Committed to Memory
Lately, I’ve been on a bit of a memorizing binge. (I may have a disorder.) It began about a month ago at a cousin’s birthday party. After we all sang “Happy Birthday” an uncle joked that, to commemorate the day, someone should recite a poem.
I instantly grew tense. As the resident English Major, I assumed that all eyes would soon turn expectantly toward me. I scrambled to think of something substantial, but all I could recall in that moment were scattered fragments: “Shall I compare thee to a summer’s day? / Drink deep or taste not the Pierian spring / Who wears short shorts / We wear short shorts” and so on.
At the very least, I could have recited the first twelve lines of the prologue to The Canterbury Tales in the original Middle English — lines which have remained fixed in my memory for nearly a decade even as other, seemingly more accessible lines have drifted away — but that particular passage didn’t feel appropriate for the occasion, considering that no one, neither the audience nor the speaker, would understand a single word of it. And I didn’t have a back-up.
Fortunately, all eyes did not turn expectantly toward me. The call for a recitation was almost immediately over-shadowed by a call for dessert, and the party moved deliciously onward.
But I didn’t. I sat there, determined that I would never allow such a moment to happen again — that I would never be caught without at least one poem in the chamber. And so, right there at that table, I looked up Shakespeare’s “Sonnet 18″ on my iPhone and got down to memorizing.
I relay that story because I’m curious about what prompts us to memorize things. In my case, much of the motivation has been fear. Fear that, as an English Instructor, I would be exposed as some sort of fraud. And before that, fear that I would embarrass myself in front of Mr. Bergan and the rest of the class. And long before that, fear that I would let my team and my parents down at JBQ meets.
But fear isn’t (and hasn’t been) my sole motivation. And it certainly hasn’t been the only motivation for others in my circle.
I know that loyal reader (and occasional Risk champion) Rob is able to recite, word-for-word, Colonel Jessup’s famous monologue from A Few Good Men.
And speaking of colonels, I know that one Col. Havoc was at one time (and perhaps still is) able to recite, in sequence, every line of dialogue Star Wars.

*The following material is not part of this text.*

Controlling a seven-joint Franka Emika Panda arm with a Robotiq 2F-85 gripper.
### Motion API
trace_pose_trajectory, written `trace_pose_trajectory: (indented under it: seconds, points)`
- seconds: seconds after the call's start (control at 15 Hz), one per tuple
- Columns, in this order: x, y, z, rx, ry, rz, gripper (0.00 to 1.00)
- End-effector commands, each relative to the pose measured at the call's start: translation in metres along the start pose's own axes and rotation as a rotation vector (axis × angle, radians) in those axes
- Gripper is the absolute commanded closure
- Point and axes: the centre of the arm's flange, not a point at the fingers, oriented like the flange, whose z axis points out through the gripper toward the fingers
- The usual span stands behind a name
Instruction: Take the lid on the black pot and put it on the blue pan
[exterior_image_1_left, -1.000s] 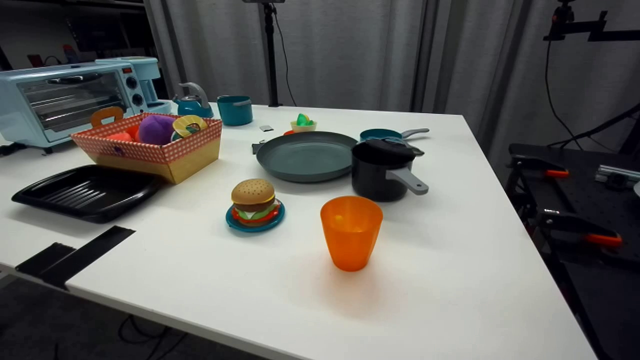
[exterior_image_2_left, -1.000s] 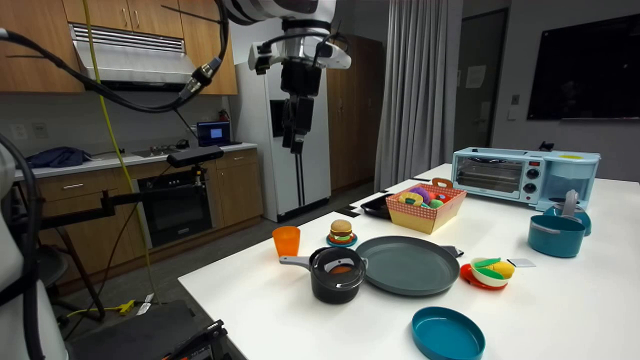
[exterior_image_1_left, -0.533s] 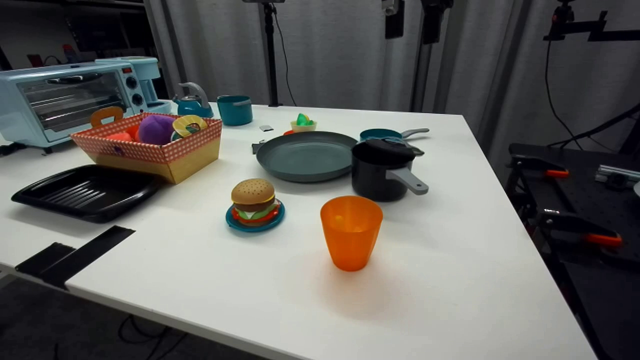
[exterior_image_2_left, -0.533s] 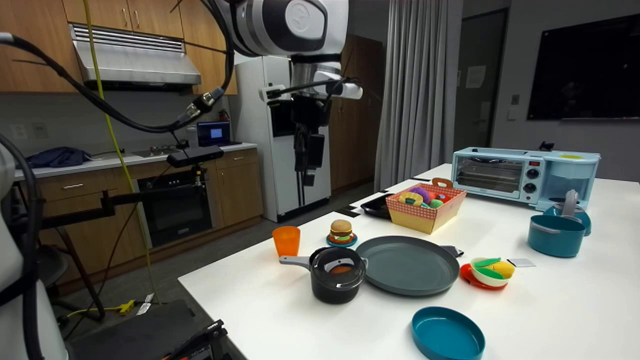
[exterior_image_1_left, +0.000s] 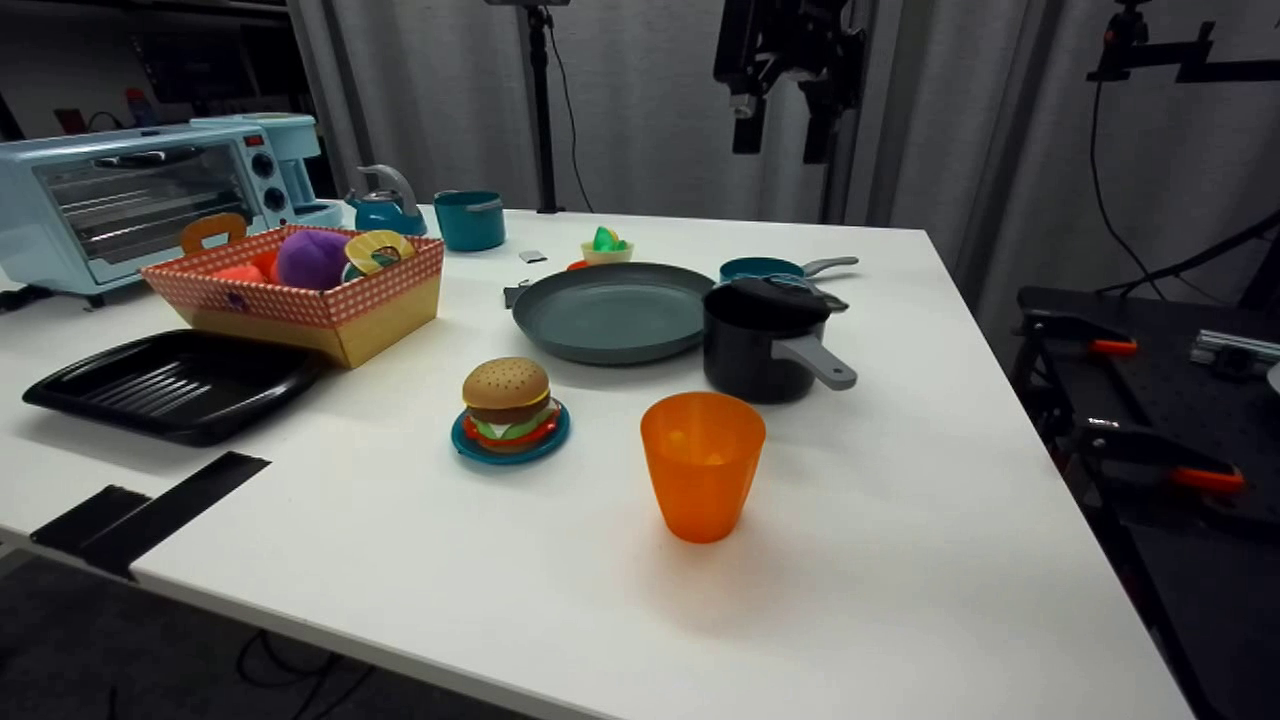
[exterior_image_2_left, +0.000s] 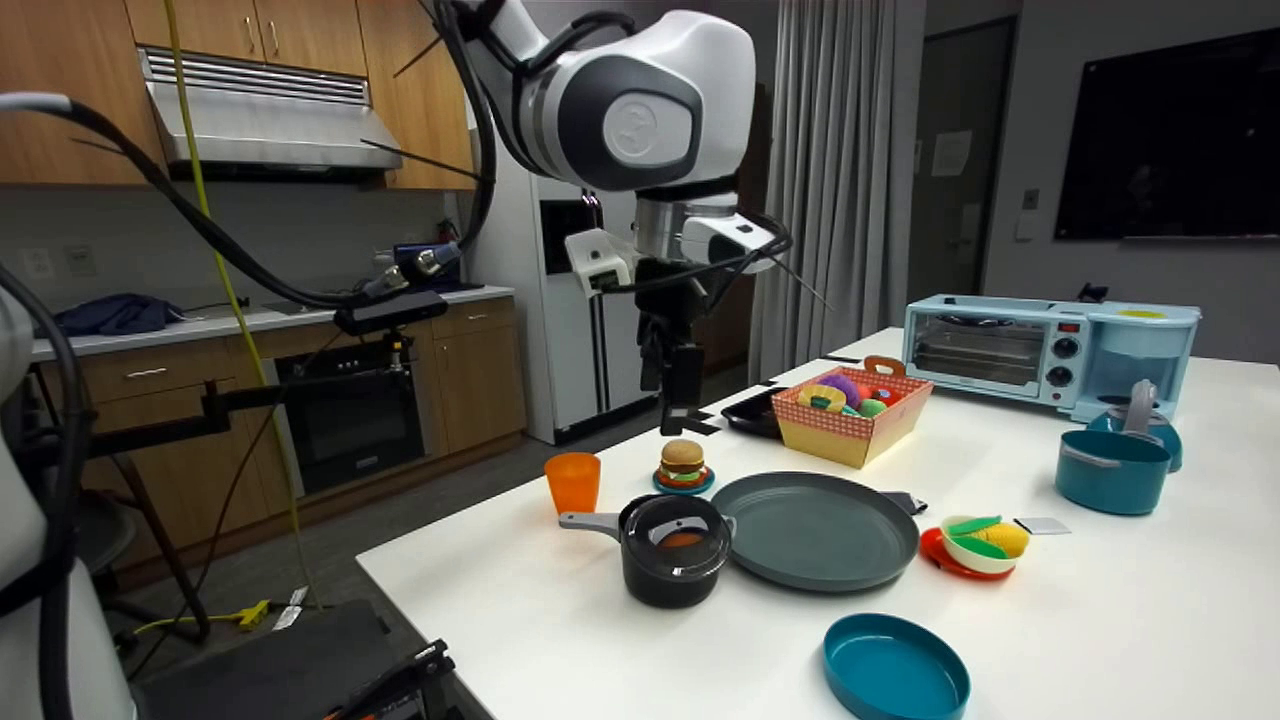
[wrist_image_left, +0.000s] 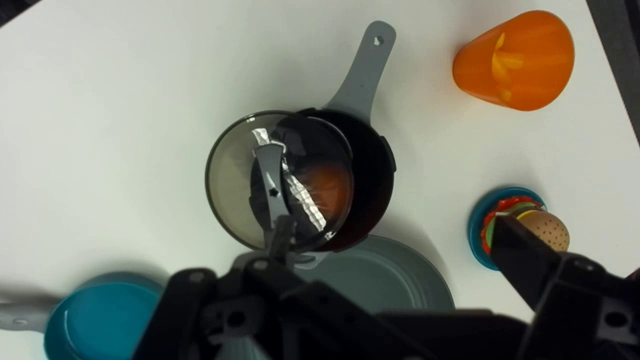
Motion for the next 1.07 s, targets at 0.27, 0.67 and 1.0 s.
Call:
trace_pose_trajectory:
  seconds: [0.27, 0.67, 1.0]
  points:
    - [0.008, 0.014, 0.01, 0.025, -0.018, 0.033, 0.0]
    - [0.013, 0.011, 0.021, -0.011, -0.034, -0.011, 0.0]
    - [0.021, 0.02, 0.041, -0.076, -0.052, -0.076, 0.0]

I don’t think either of those were assignments for English class. Nor, as much as those two have seen those respective movies, I don’t believe they remember all of those lines simply through osmosis. There was, in each case, a conscious decision to commit lines to memory.
Why did they, and why do we, we make that decision?

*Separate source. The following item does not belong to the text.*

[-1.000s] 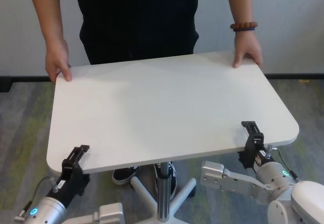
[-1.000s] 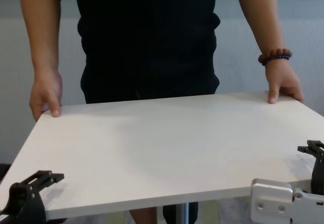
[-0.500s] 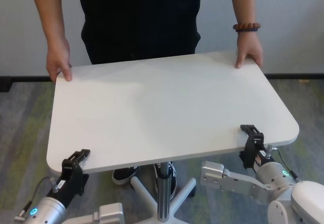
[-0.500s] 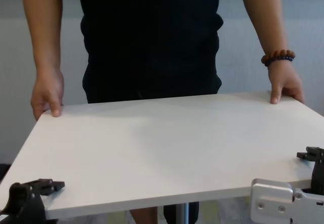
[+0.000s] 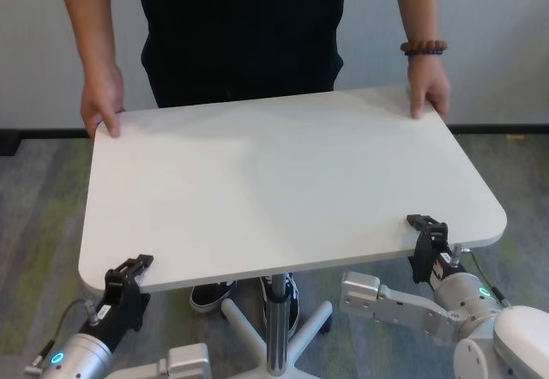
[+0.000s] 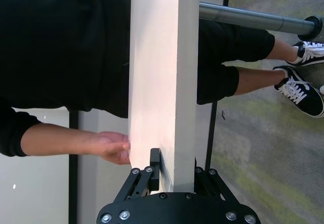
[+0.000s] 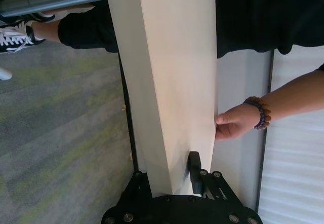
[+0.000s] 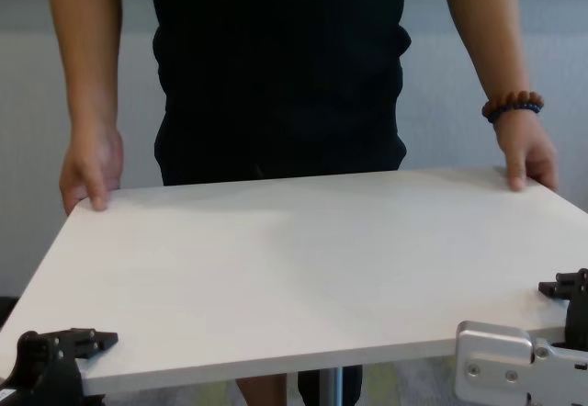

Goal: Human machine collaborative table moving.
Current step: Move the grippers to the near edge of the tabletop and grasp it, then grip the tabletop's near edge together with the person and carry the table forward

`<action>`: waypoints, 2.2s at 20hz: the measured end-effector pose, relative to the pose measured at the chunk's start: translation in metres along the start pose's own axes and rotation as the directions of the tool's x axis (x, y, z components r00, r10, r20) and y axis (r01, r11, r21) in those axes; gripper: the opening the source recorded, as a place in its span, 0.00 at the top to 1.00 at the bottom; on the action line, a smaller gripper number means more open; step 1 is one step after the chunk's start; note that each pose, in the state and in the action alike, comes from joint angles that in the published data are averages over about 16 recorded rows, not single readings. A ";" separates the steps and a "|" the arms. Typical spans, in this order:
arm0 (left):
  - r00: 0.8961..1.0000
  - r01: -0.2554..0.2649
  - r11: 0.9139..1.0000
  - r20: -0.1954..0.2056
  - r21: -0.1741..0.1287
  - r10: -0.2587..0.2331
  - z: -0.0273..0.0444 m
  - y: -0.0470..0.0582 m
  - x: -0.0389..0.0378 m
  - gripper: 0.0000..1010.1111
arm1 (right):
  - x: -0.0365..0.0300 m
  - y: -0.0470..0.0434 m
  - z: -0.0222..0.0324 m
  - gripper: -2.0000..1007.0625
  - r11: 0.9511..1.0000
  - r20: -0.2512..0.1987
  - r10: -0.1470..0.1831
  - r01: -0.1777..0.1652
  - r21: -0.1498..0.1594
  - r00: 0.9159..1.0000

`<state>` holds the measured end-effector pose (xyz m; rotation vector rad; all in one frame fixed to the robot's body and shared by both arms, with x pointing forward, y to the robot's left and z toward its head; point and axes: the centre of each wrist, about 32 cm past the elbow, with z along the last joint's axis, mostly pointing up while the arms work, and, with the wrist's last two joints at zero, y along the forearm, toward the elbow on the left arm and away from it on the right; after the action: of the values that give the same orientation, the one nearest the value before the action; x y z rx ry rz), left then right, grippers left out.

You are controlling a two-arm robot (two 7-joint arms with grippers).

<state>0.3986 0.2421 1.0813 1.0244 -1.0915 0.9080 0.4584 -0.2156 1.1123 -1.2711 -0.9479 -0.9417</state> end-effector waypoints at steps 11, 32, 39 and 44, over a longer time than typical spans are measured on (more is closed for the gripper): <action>1.000 0.000 1.000 0.000 0.000 0.000 0.0000 0.000 0.0000 0.70 | -0.0001 0.0000 -0.0001 0.71 1.000 0.000 0.000 0.000 -0.001 1.000; 0.999 -0.037 0.999 -0.024 -0.016 0.037 -0.0030 0.001 0.0057 0.71 | -0.0002 0.0034 0.0008 0.71 1.000 0.012 -0.026 0.026 0.003 1.000; 0.997 -0.072 0.997 -0.025 -0.025 0.072 -0.0019 0.001 0.0085 0.71 | 0.0001 0.0058 0.0015 0.71 0.999 0.013 -0.049 0.049 0.009 0.999; 0.995 -0.095 0.995 -0.026 -0.030 0.094 -0.0003 0.001 0.0100 0.71 | 0.0001 0.0067 0.0016 0.71 0.998 0.012 -0.063 0.063 0.012 0.998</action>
<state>0.3997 0.2436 1.0912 0.9396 -1.1384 0.9741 0.4646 -0.2136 1.1103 -1.2441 -1.0063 -0.9766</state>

Today marks the beginning of a new semester, which means, in part, that I’ll be spending the next several months looking for opportunities to spontaneously recite passages of Great Literature to my students.
And by “looking for opportunities to spontaneously recite” I really mean “carefully orchestrating moments that seem spontaneous in order to give myself an excuse to preform selections that I have painstakingly memorized and practiced.”
Yes, I’m a shameless showoff. But, even while 90 percent of me will be showing off, 10 percent will be trying to demonstrate that there are things worth memorizing.
I remember, as a junior at Bemidji State, sitting in British Lit. as Dr. Gurney introduced us to the Victorian age by reciting Matthew Arnold’s “Dover Beach,” which concludes with these lines:
And we are here as on a darkling plain
Swept with confused alarms of struggle and flight,
Where ignorant armies clash by night.
There was something in Dr. Gurney’s delivery that left me simultaneously awe-struck and haunted. Even as I sat there, struggling to make sense of the closing imagery and the feelings those lines stirred inside of me, I remember being grateful to have an English professor who so loved literature and language that he was able to recite from memory such poems and recite them well.
Needless to say, “Dover Beach” made my personal memorization list on this recent binge. (Having since further studied the poem, I don’t even particularly care for its ideas, but it returns me so vividly to that moment in Dr. Gurney’s classroom that I couldn’t dare leave it out.)
What, though, is the ultimate worth in all this memorization? It requires hours upon hours to commit something to memory, and then vigilance to keep it there. And for what?
At that birthday party table, I mentioned instantly looking up “Sonnet 18″ on my iPhone. What, then, is the point of memorizing a poem when, by the time I’ve just about finished reciting the first couple of lines, my students could read the entire poem (and expert commentary) for themselves in between levels of Angry Birds?
The point is that, while I certainly hope to inspire a few students, I don’t memorize Great Literature only for their benefit. And I no longer memorize out of fear. And while I like showing off, I know I won’t recite everything I memorize. Indeed, there are certain passages I’ve hidden in my heart, just for me.
And I don’t entirely know why.
What things have you been obligated to memorize? Do you still remember them?
What things have you chosen to memorize? What caused you to make those choices?
What is the value of memorization when the world’s information is at our fingertips?
Have I spent the last few days writing up too many assignment questions? (Cite your sources.)